Le di un mamporro en la
nariz tan fuerte que cayó redonda al suelo, mirando hacia abajo.
Traía un goteo de sangre tan profuso que enseguida formó un charco.
Como por instinto me puse en guardia, dispuesto a protegerme o a
salir corriendo. Pero aquella vez ni siquiera levantó la mirada.

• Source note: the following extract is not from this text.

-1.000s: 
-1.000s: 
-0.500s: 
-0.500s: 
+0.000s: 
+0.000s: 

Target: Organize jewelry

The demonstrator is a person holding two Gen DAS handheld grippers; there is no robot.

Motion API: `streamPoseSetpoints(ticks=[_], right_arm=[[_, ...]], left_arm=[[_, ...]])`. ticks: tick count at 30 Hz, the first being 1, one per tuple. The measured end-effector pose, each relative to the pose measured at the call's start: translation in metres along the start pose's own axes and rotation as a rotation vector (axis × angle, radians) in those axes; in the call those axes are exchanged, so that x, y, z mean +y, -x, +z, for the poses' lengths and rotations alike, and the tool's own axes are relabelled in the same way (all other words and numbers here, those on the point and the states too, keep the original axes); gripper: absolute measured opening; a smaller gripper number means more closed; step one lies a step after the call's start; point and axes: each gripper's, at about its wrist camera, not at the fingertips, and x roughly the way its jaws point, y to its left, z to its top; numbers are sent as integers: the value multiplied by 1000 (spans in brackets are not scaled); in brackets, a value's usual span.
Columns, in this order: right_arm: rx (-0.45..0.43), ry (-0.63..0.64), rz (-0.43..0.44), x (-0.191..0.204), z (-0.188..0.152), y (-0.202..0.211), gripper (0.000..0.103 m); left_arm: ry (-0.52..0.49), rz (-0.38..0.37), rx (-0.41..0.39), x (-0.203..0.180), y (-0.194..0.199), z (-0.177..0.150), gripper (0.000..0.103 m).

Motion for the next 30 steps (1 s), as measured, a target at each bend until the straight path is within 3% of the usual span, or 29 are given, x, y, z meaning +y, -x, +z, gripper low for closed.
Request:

Había recibido el tipo de golpes que me reservo para cuando de
verdad, en serio, por los dioses que no me apetece que me
molesten. Había que ser duro, sobre todo con ella, porque si no le
daba de manera contundente me arriesgaba a que nos peleáramos allí,
en medio de la calle. Y entonces una de dos: o la lucha se alargaba
hasta quedar hechos papilla, y se iba cada uno por su lado, o
acabábamos follando.
Pero ese día yo no
estaba para tonterías. Además pensé que aquel iba a ser el último
tortazo que le daba en mucho tiempo. Debía aprovechar para
despedirme bien de ella mientras estuviese fuera.
Antes de que Lávice
reaccionara, di media vuelta y me marché.
Por última vez hasta
ahora anduve por las terrosas calles de Isolacrán, siempre hacia
oriente. Isolacrán, que en aquel entonces era grande para mí, se
terminó al cabo de unos minutos. Yo no dejaba de mirar hacia atrás
mientras seguía caminando. Pero no lo hacía por nostalgia, sino por
miedo a que Lávice me persiguiera calle abajo. No sería la primera
vez.
La tierra rojiza, tanto
como la piel de los que la habitaban, llegaba al horizonte. Los
caminos que seguí en la tierra plana los evité en las zonas de
macizos rocosos, porque temía menos a los chacales que a los
bandidos que se ocultaban entre las peñas. Durante días no vi otra
cosa que yermos y puebluchos, donde robaba algo de comer para luego
refugiarme lejos, en el desierto. Me exponía a los chacales, pero
era más seguro que estar cerca de personas.
En el pozo junto al que
habían contruido la última aldea me harté de beber agua y llené
la botella del tapón de corcho. Esperé a que se pusiera el sol, y
empecé a cruzar el gran desierto que separaba Occitia del resto de
países. Al otro lado estaba lo desconocido, los sitios de los que
sólo habíamos oído leyendas. Lugares poco o nada acostumbrados a
pasar hambre, y de cuya gente se decía que no peleaba. Ese país,
que entonces se llamaba Sagrania, aguardaba con la esperanza de tener
un arma para mí. Un arma que esperaba que me guardase las espaldas
para cuando estuviera de vuelta. Pronto alguien me quitaría la casa,
pero si volvía con un arma, podría echar de cualquier sitio a quien
me diera la gana.
Entré en el desierto,
muy decidido. Más allá no encontraría casas. Era un mar de tierra
y de hierbajos que iban mucho más allá de donde alcanzaba la vista.
Hasta la fecha no he
vuelto a añorar Isolacrán ni Occitia. Tampoco a la gente, ni el
blanco de cal de las casas, ni aquellos paisajes desérticos de
tierra roja, tierra amarilla, peñas y peñascos. Ni a las pocas
plantas que hay, que da pena verlas. Antes al contrario: en los meses
en que he puesto tierra de por medio me he ido preguntando, cada vez
más, cómo he vivido treinta años en aquella porquería de país.